Caroline da Ros Montes D'Oca

Síntese de novas amidas graxas a partir da aminólise de ésteres metílicos

Recent biochemical and pharmacological studies have led to the characterization of different fatty acid amides as a new family of biologically active lipids. Here, we describe the synthesis of new amides from C16:0, 18:0, 18:1 and 18:1, OH fatty acids (FFA) families with cyclic and acyclic amines and demonstrate for the first time that these compounds produce citotoxic effects. Application of this method to the synthesis of fatty acid amides was performed using the esters aminolysis as a key step and various carboxylic amides were prepared in good yield from fatty acid methyl esters (FAMEs).

Synthesis of β-ketoesters from renewable resources and Meldrum's acid

β-Ketoesters are valuable building blocks for the synthesis of compounds with different biological activities. In this study, a series of fatty β-ketoesters were obtained from fatty acids and Meldrums acid using N,N-dicyclohexylcarbodiimide and dimethylaminopyridine. In addition, we demonstrate for the first time the synthesis of new fatty β-ketoesters from oleic (cis-C18:1), elaidic (trans-C18:1), ricinoleic (cis-C18:1, 12-OH), linoleic (cis,cis-C18:2), and linolenic (cis,cis,cis-C18:3) acids in good yields.

Synthesis and antiproliferative activity of novel hybrid 3-substituted polyhydroquinoline-fatty acids

This work describes the synthesis of new long-chain fatty acid polyhydroquinoline derivatives (hybrid PHQ-fatty acids) using a Hantzsch four-component reaction without the use of metals and catalyzed by non-toxic acids. The PHQ-fatty acids were synthesized from fatty β-ketoesters in the presence of sulfamic acid (H2NSO3H) in good yields (70–81%). Following the synthesis, for the first time, the in vitro antiproliferative activity of a series of long-chain PHQ-fatty acids was investigated in a glioma cell line (C6 rat malignant GBM cell line). Notably, all of the tested compounds were active against this cell line. Superior activity was observed for PHQ with a hydroxyl group on the aromatic ring and a stearic fatty acid chain, reducing the cell viability by ca. 40% at 5 μM.

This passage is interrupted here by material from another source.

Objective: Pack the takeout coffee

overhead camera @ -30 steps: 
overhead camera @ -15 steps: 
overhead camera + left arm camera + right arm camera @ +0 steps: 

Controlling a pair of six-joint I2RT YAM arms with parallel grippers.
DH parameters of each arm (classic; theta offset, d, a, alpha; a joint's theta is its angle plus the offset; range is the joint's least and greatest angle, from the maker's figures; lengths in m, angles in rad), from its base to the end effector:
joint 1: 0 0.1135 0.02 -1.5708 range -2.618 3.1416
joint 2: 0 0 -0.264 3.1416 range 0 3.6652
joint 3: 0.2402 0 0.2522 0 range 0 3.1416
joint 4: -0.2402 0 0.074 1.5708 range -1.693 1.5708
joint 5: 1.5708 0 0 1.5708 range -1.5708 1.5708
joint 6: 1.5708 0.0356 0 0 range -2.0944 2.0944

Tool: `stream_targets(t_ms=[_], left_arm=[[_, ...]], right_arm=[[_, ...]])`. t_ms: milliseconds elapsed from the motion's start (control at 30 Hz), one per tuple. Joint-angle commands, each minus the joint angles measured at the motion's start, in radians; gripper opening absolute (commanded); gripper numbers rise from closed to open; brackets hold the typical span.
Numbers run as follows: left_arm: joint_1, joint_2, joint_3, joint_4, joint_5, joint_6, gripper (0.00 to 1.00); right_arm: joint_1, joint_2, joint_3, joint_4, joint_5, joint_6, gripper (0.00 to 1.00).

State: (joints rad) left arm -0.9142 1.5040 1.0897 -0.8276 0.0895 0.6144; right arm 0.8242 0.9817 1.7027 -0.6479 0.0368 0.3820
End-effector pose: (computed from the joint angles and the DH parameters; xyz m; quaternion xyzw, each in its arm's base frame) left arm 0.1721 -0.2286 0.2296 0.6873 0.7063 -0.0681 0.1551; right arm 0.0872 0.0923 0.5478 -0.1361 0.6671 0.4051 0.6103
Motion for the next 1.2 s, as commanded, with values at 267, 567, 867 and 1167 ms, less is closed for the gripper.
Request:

One pot domino reaction accessing γ-nitroesters: synthesis of GABA derivatives

Michael addition of 1,3-dicarbonyl compounds to nitrostyrenes is efficiently promoted by hydrotalcite [Mg–Al] to afford the respective γ-nitrodicarbonyl adducts. Differently, the addition of Meldrums acid leads to a direct access of γ-nitroesters through a one pot domino process. GABA derivatives (+/−)-phenibut and (+/−)-baclofen were readily synthesized from the respective nitro adducts.

New Multicomponent Reaction for the Direct Synthesis of β-Aryl-γ-nitroesters Promoted by Hydrotalcite-Derived Mixed Oxides as Heterogeneous Catalyst

A new approach based on multicomponent/domino combined reactions for the synthesis of γ-nitroesters promoted by a mixed aluminium-magnesium oxides derived from hydrotalcite-like material was developed. Different γ-nitroesters were synthesized in 15-95% yield using Meldrum’s acid, aromatic aldehydes, nitromethane and different alcohols as reagents and solvents. The γ-aminobutyric acid derivatives, Phenibut and Baclofen, were prepared in 63 and 61% overall yield, respectively, through a two steps synthetic strategy. A mechanistic pathway was proposed based on the gas chromatography mass spectrometry (GC-MS) and electrospray ionization mass spectrometry (ESI-MS) experiments.

A new multicomponent reaction for direct synthesis of primary γ-nitroamides

A new multicomponent reaction for direct synthesis of γ-nitroamides promoted by ammonium carbonate was developed. A series of γ-nitroamides were synthesized in 35–93% yield from Meldrums acid, aromatic or aliphatic aldehydes, nitromethane and ammonium carbonate. A mechanistic pathway was proposed based on electrospray ionization mass spectrometry (ESI/MS) experiments.